◆ Your goal
Give all the lines below again, exactly, with no pictures.

◆ Provided data
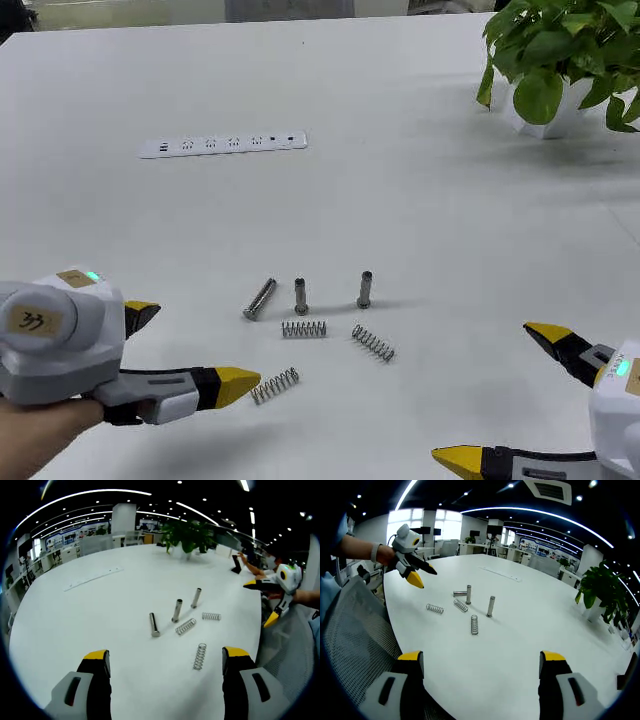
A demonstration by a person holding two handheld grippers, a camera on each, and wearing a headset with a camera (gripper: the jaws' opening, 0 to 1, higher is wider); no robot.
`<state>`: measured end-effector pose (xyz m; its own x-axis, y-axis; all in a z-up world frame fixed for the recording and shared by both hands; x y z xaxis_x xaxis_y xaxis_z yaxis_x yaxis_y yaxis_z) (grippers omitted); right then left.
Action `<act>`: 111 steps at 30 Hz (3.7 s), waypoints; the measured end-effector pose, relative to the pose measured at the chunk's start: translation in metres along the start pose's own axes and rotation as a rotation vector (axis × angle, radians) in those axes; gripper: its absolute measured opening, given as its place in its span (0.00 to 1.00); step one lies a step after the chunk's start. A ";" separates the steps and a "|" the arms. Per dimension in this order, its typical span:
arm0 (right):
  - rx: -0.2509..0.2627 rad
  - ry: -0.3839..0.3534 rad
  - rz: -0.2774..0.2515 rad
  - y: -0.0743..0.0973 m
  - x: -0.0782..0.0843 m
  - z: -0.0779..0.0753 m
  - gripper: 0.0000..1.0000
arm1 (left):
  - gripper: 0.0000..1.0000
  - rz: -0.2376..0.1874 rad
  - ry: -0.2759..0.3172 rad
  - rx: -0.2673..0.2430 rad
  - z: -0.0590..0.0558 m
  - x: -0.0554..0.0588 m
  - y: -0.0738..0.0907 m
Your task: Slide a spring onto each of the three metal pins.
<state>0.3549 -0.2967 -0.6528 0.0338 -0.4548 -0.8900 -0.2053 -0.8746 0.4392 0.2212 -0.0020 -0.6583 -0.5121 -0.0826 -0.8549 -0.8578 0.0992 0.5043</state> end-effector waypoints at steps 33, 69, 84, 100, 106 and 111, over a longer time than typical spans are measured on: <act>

◆ Answer section
A demonstration by a person holding two handheld grippers, a camera on each, and wearing a headset with a camera (gripper: the jaws' opening, 0 to 1, higher is wider); no robot.
`<state>`: measured end-effector pose (xyz m; its own x-axis, y-axis; all in a z-up world frame fixed for the recording and shared by both hands; x y z xaxis_x xaxis_y xaxis_z yaxis_x yaxis_y yaxis_z) (grippers omitted); right then left.
Action `<act>`: 111 steps at 30 Hz (3.7 s), waypoints; the measured end-effector pose, relative to the pose measured at the chunk's start: translation in metres along the start pose's own axes and rotation as a rotation vector (axis × angle, radians) in those axes; gripper: its absolute measured opening, given as its place in its span (0.00 to 1.00); step one lies a step after the chunk's start. A ";" separates the steps and a "|" the arms. Per dimension in this order, its typical span:
arm0 (right):
  - rx: -0.2509..0.2627 rad
  - ry: -0.3839..0.3534 rad
  - rz: -0.2774..0.2515 rad
  - y: -0.0743..0.0973 m
  - x: -0.0782..0.0843 m
  - z: -0.0779..0.0753 m
  - gripper: 0.0000..1.0000
arm1 (left):
  - gripper: 0.0000..1.0000
  - rz: -0.2376..0.1874 rad
  - ry: -0.2759..0.3172 rad
  - rx: -0.2673..0.2430 rad
  - z: -0.0590..0.0558 m
  - x: -0.0554..0.0588 m
  - y: -0.0738..0.0907 m
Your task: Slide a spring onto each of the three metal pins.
<state>0.3549 -0.2967 -0.6528 0.0338 -0.4548 -0.8900 -0.2053 -0.8746 0.4392 0.2212 -0.0020 -0.6583 -0.5121 -0.0826 -0.8549 -0.8578 0.0992 0.5043</state> end-effector waypoints at steps 33, 69, 84, 100, 106 and 111, over a longer time than typical spans are measured on: <act>

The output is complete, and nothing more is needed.